PDE1

The PDE1 benchmark approximates solutions to 3-dimensional discrete Poisson equations by means of red/black successive over-relaxation. It has previously been studied in compiler performance comparisons in the context of HPF, and reference implementations are available with HPF compilers. Implementation sketches out the PDE1 benchmark and its HPF implementation, before some alternative SAC implementations are discussed. Their runtime performance is compared to that of the HPF code in Evaluation.

Implementation

The kernel of the PDE1 benchmark is a stencil operation, which is iteratively applied to a 3-dimensional grid for a given number of times. The stencil operation itself is rather trivial: for each inner grid element at some index position $(i,j,k)$, the values of the 6 directly adjacent elements are summed up, are added to a fixed number $h^2f_{i,j,k}$ and are subsequently multiplied by a constant factor. However, in the case of red/black relaxation, this stencil operation is not applied to all inner grid elements in a single step, but is restricted to two disjoint subsets in two consecutive steps. These sets are called the red set and the black set. For the PDE1 benchmark, the red set consists of those elements with an even index in the outermost dimension whereas the black set refers to the remaining elements with an odd index.

      DO NREL=1,ITER
!
!   RELAXATION OF THE RED POINTS
!
        WHERE(RED(2:NX-1,2:NY-1,2:NZ-1))
        U1(2:NX-1,2:NY-1,2:NZ-1) =                            &
     &              FACTOR*(HSQ*F(2:NX-1,2:NY-1,2:NZ-1)+      &
     &    U(1:NX-2,2:NY-1,2:NZ-1)+U(3:NX,2:NY-1,2:NZ-1)+      &
     &    U(2:NX-1,1:NY-2,2:NZ-1)+U(2:NX-1,3:NY,2:NZ-1)+      &
     &    U(2:NX-1,2:NY-1,1:NZ-2)+U(2:NX-1,2:NY-1,3:NZ))
        END WHERE
 
        WHERE(RED(2:NX-1,2:NY-1,2:NZ-1))
           U (2:NX-1,2:NY-1,2:NZ-1) = U1 (2:NX-1,2:NY-1,2:NZ-1)
        END WHERE
!
!   RELAXATION OF THE BLACK POINTS
!
        WHERE(.not. RED(2:NX-1,2:NY-1,2:NZ-1))
        U1(2:NX-1,2:NY-1,2:NZ-1) =                            &
     &              FACTOR*(HSQ*F(2:NX-1,2:NY-1,2:NZ-1)+      &
     &    U(1:NX-2,2:NY-1,2:NZ-1)+U(3:NX,2:NY-1,2:NZ-1)+      &
     &    U(2:NX-1,1:NY-2,2:NZ-1)+U(2:NX-1,3:NY,2:NZ-1)+      &
     &    U(2:NX-1,2:NY-1,1:NZ-2)+U(2:NX-1,2:NY-1,3:NZ))
        END WHERE
 
        WHERE(.not. RED(2:NX-1,2:NY-1,2:NZ-1))
           U (2:NX-1,2:NY-1,2:NZ-1) = U1 (2:NX-1,2:NY-1,2:NZ-1)
        END WHERE
 
      ENDDO

The source code shows the relevant part of the HPF reference implementation, where NX, NY, and NZ denote the extents of the grid in the three dimensions and U represents the grid itself. The relaxation step is specified by aggregate array operations using the HPF triple notation. The restriction of the stencil operation to either the red set or the black set of elements is realized by embedding it within a where-construct. An additional 3-dimensional constant array of booleans called RED serves as a mask for the selection of either red or black elements. However, two where-constructs are needed for specifying each of the two relaxation steps. In fact, re-computed grid elements are temporarily stored in an auxiliary array U1 and, hence, must be copied back to U after each relaxation operation.

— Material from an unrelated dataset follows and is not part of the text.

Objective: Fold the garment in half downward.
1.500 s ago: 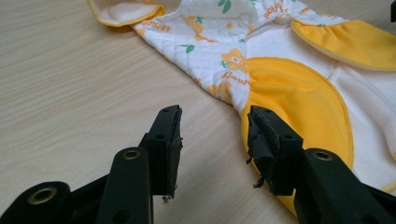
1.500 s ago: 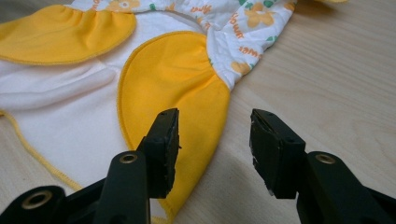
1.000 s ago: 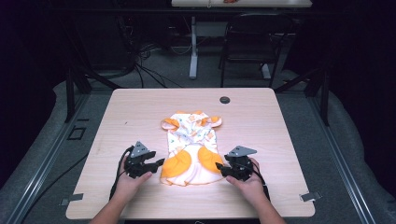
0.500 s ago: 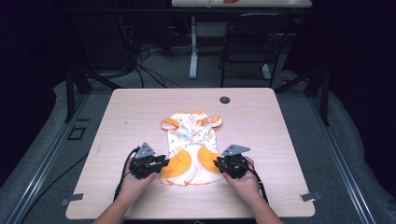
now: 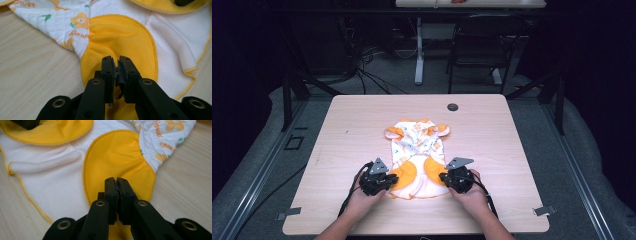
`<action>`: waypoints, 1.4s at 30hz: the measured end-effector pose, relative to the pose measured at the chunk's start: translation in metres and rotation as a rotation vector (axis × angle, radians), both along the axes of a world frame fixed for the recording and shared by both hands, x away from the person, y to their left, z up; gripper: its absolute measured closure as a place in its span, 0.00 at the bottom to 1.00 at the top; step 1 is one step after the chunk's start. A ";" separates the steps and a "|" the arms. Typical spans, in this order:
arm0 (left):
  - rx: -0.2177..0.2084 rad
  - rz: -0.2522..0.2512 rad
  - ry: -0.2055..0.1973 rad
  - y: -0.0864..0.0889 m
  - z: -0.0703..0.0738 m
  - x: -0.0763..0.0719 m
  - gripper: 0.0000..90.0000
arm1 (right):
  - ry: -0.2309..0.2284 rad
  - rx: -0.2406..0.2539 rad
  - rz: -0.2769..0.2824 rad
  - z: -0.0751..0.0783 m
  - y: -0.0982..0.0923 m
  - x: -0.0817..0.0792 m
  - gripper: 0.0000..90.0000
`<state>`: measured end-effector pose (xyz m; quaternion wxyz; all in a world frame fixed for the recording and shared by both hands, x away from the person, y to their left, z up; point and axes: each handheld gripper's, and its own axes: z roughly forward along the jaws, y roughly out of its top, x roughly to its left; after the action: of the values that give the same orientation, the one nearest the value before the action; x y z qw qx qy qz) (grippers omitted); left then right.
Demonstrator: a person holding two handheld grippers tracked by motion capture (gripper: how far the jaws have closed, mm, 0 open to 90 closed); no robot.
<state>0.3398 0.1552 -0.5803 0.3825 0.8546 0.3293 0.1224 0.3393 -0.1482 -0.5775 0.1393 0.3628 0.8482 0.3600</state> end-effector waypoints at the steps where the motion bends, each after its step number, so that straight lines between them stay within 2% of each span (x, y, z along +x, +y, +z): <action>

This HPF implementation of PDE1 can be carried over to SAC more or less straightforwardly. The stencil operation may be implemented in SAC by means of a single WITH-loop, as illustrated by the definition of the function Relax. It is specified from the perspective of a single grid element at some index position iv and then mapped to all inner grid elements by means of the WITH-loop generator.

double[.,.,.] Relax( double factor, double hsq,
                     double[.,.,.] f, double[.,.,.] u)
{
  u1 = with (. < iv < .)
       {
         sum = u[iv+[1,0,0]] + u[iv-[1,0,0]]
             + u[iv+[0,1,0]] + u[iv-[0,1,0]]
             + u[iv+[0,0,1]] + u[iv-[0,0,1]];
         val = factor * (hsq * f[iv] + sum);
       }
       modarray (u, iv, val);
 
  return( u1);
}

However, this implementation of the relaxation step has a drawback just as the HPF code: it is tailor-made for the given stencil and for the given problem dimensionality. Although stencil operations are fairly common, these restrictions make opportunities for reusing the given implementation in contexts other than the PDE1 benchmark rather unlikely. With the explicit specification of constant offset vectors this SAC implementation does not significantly exceed the level of abstraction achieved by using the triple notation in HPF.

double[+] Relax2( double factor, double hsq, double[+] f,
                  double[+] u, double[+] weights)
{
  u1 = with (. < iv < .)
       {
         blk = tile( shape(weights), iv-1, u);
         sum = sum( weights * blk);
         val = factor * (hsq * f[iv] + sum);
       }
       modarray( u, iv, val);
 
  return( u1);
}

To raise the level of abstraction, and thus to improve opportunities for code reuse, it is desirable to abstract as far as possible from the problem specific part of the relaxation operation, in particular from dimensionality and from stencil layout. This can be achieved by providing the function Relax with an additional parameter which yields an abstract specification of the stencil by means of an array of weights. This alternative implementation is shown above. For the specific needs of the PDE1 benchmark, weights is an array of shape [3,3,3] with all elements being set to 0 except for the six elements directly adjacent to the central element, which are set to 1. In SAC, this can be specified as

weights = reshape( [3,3,3],
                   [ 0d,0d,0d, 0d,1d,0d, 0d,0d,0d,
                     0d,1d,0d, 1d,0d,1d, 0d,1d,0d,
                     0d,0d,0d, 0d,1d,0d, 0d,0d,0d ]);

As shown the function Relax2, extracts a subarray blk from the argument array u, whose shape is identical to that of the given array of weights. This is done by means of the library function tile( shp, offset, array), which creates an array of shape shp, whose elements are taken from array starting at index position offset. The computation of the weighted sum of adjacent elements thus turns into sum( weights * block), where ( array * array ) refers to an element-wise multiplication of arrays, and sum( array) sums up all elements of array. As outlined in the next example, these library functions can all be implemented by a single WITH-loop each.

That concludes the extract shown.